The Israeli-Palestinian conflict in the West Bank has seen a surge in violence over the past year, with more than 200 Palestinians killed by Israeli forces. Amidst the chaos, tales of muddled identities have emerged, with some families mourning the loss of loved ones only to discover they are still alive. One such story is that of Basma Aweidat, a Palestinian mother who was in mourning for two weeks after receiving news that her son, Thayer, had been shot dead by Israeli forces. However, she later received a phone call informing her that Thayer was alive and being treated at a hospital in Israel. The Israeli army had launched a raid near Jericho, searching for suspects accused of carrying out an attack against Israelis. The army claimed to have killed five “terrorists”, and the Palestinian Authority announced that Thayer Aweidat, a member of the armed wing of Hamas, was among the dead. His photograph was printed on posters plastered on the walls of the refugee camp, joining other Palestinian “martyrs,” and messages of condolences flooded in. However, it later emerged that Thayer was not dead but in a serious condition and in a coma. His mother applied for an Israeli permit to visit him and saw him with his head bandaged and his body with several wounds. She tried to speak to him, but he did not answer. Thayer’s father has not received permission to visit his son, and from what his wife tells him, he is in serious condition, and his death could be announced at any time. As for Alaa Aweidat, a young man who was reportedly wounded in the same raid and taken to Jerusalem’s Hadassah hospital, his fate is unknown. A relative told the family he saw him on board an Israeli ambulance and alive on February 6 after the fighting in the camp. But they have heard no word of him since. The army would confirm only that they had five bodies from the February 6 raid. Asked about a possible mistake, neither the army, police nor the Israeli defence ministry body responsible for civil affairs in the Palestinian territories would clarify the reason for the confusion.

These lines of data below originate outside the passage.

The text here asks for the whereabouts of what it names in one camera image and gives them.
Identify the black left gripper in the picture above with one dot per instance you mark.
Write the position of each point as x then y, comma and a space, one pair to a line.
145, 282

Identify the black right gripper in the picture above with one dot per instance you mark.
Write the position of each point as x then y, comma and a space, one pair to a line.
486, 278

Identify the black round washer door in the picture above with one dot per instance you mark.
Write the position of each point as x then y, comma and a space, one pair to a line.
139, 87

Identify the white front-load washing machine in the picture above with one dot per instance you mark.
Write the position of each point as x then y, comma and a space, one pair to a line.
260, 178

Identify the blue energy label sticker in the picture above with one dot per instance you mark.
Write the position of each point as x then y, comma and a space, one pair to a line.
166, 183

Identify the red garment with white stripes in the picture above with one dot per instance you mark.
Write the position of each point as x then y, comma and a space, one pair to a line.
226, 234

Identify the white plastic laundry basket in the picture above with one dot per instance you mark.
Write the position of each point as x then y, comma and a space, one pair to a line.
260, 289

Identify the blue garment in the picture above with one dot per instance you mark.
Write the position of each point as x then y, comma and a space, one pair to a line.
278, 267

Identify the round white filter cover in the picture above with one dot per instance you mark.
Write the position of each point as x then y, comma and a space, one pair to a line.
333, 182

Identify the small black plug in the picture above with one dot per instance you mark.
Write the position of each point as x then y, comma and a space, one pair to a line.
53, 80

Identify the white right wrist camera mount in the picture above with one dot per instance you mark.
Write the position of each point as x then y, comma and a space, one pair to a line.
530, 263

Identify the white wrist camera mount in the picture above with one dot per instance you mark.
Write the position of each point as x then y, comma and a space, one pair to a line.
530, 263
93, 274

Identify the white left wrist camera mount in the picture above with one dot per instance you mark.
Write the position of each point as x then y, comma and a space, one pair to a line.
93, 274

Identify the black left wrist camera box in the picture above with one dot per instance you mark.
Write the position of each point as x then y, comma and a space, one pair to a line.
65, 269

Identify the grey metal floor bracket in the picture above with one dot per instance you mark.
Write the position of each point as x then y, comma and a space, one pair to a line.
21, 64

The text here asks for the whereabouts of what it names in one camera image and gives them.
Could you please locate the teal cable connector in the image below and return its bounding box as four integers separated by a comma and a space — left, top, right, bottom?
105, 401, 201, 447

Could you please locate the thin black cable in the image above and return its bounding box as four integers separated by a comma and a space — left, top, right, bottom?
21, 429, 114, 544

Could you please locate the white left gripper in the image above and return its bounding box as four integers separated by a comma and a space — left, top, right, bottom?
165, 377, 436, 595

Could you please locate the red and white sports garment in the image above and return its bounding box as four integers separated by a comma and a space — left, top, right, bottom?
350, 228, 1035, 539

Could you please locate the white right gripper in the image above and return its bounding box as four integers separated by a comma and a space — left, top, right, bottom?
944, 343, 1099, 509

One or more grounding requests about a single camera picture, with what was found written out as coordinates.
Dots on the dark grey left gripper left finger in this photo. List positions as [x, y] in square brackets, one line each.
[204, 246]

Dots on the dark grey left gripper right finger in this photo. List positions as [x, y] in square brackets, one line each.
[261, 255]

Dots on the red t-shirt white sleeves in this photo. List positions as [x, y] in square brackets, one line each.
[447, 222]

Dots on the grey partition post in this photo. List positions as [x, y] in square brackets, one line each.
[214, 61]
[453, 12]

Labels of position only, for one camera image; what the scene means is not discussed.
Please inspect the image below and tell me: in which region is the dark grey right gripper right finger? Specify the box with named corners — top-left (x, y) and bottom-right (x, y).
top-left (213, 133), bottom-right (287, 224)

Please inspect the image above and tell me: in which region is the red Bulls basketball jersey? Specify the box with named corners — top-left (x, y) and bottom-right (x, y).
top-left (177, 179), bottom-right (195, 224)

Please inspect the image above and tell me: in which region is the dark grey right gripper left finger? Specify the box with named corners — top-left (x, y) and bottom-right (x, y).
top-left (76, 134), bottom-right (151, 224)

This is not the only case like the Aweidats. In October, a similar story unfolded in the Jalazone refugee camp near Ramallah, also in the West Bank. The Basbous family mourned the death of their son Basel for two days after Palestinian officials told them he had been shot and killed by the Israeli army near Ramallah while driving with two other people who also died. But he was not dead. “I was unconscious, and I woke up two days later in hospital with my legs and my hands shackled,” Basel Basbous said. The family received a call from a friend who had a relative working at the Israeli Shaare Tzedek hospital in Jerusalem. “She called me to tell me … Basel was still alive,” said his mother, Ataf Basbous. The hospital said in a statement: “Due to the nature of his condition, it appears that some confusion ensued regarding his identity prior to admission for treatment.” Ataf Basbous said, “Israelis treat us like numbers. They don’t care about families. My son is shot, and he remains in hospital for 18 days before being released, but no one cares when he has done nothing.” Basel Basbous is still receiving treatment for injuries to his leg and hand in hospital in Ramallah. First called the “heroic martyr,” like all Palestinians killed by Israeli forces, he has since become known as “the living martyr.”
These cases highlight the confusion and chaos that can arise during violent conflicts. Families are left mourning loved ones who may still be alive or uncertain about the fate of their missing relatives. The lack of clarity from authorities only adds to their pain and suffering. It is essential that all parties involved take steps to ensure that such mistakes do not happen again and that families are given accurate information about their loved ones’ status. The conflict between Israelis and Palestinians has been ongoing for decades, and it is time for both sides to work towards a peaceful resolution that respects the rights and dignity of all involved.